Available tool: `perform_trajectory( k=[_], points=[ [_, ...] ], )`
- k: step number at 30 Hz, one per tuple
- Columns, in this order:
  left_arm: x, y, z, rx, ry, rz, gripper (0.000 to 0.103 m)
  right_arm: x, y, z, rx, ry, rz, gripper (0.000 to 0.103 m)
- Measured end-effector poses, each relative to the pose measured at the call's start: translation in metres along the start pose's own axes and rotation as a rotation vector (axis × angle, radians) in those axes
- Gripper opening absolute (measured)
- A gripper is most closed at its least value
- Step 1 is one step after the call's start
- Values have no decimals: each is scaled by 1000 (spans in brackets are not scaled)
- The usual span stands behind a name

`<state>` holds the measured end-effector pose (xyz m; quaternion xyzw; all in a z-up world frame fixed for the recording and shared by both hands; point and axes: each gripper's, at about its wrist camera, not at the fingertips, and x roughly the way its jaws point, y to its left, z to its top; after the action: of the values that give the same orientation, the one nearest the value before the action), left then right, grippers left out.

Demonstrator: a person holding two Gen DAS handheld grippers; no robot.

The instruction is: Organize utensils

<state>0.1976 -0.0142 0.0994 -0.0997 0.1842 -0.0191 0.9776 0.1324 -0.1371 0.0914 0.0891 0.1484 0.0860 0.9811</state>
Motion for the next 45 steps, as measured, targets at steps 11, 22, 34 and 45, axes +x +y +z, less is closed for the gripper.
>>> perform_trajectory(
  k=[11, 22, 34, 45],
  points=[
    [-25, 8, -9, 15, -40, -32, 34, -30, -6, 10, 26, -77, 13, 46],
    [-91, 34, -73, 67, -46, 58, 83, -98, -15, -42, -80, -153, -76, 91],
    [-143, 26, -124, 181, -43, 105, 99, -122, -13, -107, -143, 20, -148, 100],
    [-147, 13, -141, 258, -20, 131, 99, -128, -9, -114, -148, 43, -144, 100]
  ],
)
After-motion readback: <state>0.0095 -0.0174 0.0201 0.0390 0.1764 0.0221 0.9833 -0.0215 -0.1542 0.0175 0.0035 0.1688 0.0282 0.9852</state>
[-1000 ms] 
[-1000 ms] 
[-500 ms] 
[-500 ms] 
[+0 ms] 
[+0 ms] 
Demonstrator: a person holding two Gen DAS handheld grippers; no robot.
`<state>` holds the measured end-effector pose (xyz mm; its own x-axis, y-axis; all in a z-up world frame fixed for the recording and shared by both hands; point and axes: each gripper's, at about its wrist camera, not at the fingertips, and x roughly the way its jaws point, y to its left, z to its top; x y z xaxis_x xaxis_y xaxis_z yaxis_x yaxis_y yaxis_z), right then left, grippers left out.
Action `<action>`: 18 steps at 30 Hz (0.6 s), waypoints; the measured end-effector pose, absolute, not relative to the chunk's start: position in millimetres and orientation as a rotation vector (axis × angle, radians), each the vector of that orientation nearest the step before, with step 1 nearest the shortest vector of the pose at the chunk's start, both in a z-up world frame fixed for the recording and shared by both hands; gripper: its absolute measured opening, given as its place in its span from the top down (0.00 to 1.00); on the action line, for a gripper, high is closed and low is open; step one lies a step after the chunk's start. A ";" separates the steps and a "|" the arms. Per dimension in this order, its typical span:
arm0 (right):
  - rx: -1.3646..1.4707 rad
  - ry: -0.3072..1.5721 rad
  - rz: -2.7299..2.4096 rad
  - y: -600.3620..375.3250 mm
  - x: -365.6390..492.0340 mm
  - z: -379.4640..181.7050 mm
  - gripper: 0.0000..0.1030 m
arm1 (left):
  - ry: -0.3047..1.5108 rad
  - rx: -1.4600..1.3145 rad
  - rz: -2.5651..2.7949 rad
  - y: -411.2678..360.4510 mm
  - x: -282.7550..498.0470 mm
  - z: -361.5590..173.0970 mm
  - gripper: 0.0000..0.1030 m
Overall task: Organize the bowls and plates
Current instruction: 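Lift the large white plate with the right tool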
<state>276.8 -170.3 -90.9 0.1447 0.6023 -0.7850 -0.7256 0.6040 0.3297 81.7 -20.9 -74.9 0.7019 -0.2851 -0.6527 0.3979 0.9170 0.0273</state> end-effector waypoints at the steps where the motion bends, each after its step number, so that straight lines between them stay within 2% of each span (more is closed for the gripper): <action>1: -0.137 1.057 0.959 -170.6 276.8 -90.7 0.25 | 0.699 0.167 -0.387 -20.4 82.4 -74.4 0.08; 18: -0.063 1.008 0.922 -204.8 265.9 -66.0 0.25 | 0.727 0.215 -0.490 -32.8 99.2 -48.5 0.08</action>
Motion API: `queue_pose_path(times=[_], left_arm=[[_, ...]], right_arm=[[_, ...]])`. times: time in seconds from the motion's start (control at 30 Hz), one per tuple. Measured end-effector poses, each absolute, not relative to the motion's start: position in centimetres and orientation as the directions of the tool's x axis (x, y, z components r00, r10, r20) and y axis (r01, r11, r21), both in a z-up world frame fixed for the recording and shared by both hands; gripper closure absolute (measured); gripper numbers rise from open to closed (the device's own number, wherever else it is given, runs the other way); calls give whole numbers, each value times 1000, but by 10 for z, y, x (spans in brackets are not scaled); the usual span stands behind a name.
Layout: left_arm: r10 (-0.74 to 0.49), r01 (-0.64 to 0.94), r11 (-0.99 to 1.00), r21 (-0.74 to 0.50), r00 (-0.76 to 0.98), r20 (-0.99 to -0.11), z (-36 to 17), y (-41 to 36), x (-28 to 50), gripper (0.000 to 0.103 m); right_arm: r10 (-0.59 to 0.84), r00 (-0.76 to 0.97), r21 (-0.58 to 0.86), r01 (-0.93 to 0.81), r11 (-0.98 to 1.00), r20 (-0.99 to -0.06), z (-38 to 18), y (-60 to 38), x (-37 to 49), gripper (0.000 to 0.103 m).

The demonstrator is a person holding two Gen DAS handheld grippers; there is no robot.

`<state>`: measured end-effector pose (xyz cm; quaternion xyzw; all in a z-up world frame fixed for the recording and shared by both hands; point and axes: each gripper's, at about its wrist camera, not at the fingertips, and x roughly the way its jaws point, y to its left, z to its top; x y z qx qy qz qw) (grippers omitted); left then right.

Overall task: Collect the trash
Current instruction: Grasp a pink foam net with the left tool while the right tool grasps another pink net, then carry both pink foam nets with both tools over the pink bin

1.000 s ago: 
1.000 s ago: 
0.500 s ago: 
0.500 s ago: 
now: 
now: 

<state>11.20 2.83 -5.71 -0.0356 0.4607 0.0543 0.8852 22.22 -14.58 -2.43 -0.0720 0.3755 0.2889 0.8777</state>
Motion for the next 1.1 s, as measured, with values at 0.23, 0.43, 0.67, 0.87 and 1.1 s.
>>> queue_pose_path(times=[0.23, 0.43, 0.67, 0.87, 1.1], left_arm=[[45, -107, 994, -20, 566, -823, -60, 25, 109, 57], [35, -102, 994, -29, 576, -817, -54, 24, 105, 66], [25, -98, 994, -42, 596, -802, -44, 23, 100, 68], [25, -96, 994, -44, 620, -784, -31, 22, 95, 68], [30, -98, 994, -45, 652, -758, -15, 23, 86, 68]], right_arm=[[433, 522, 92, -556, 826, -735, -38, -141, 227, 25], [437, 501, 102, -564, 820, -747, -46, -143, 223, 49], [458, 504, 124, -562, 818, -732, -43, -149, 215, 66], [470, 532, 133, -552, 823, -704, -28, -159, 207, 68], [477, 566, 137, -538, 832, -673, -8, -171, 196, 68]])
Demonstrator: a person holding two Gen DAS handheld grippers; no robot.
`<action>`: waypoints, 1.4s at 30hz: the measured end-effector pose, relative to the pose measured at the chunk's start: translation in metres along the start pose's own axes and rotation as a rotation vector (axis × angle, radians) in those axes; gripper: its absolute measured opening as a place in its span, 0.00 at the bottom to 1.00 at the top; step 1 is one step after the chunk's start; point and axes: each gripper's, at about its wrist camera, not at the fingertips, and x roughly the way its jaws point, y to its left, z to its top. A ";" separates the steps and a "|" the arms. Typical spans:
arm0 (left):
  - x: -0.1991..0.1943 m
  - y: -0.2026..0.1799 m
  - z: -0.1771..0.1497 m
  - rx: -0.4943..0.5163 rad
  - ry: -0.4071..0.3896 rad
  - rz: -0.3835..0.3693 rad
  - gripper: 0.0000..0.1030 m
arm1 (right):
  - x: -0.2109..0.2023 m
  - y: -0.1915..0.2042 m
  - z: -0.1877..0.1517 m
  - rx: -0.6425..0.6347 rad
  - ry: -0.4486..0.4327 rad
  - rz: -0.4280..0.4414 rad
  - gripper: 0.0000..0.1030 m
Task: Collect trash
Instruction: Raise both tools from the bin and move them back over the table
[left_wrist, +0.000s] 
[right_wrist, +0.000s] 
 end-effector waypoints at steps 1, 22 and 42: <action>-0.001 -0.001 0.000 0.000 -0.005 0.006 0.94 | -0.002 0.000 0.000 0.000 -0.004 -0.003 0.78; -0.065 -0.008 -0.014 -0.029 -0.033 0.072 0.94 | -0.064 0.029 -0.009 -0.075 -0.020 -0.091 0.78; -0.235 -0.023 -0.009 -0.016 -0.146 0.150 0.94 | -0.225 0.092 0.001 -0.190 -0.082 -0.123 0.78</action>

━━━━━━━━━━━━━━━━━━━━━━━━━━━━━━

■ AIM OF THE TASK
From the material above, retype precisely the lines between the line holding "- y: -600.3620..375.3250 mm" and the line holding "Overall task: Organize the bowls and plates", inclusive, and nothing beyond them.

■ RESULT
  - y: -600.3620..375.3250 mm
  - x: -365.6390..492.0340 mm
  - z: -379.4640..181.7050 mm
  - gripper: 0.0000..0.1030 m
arm1 (left):
  - ry: -0.3047..1.5108 rad
  - rx: -1.4600..1.3145 rad
  - rz: -2.5651..2.7949 rad
  - y: -411.2678..360.4510 mm
  - x: -282.7550..498.0470 mm
  - z: -361.5590..173.0970 mm
  - gripper: 0.0000..0.1030 m
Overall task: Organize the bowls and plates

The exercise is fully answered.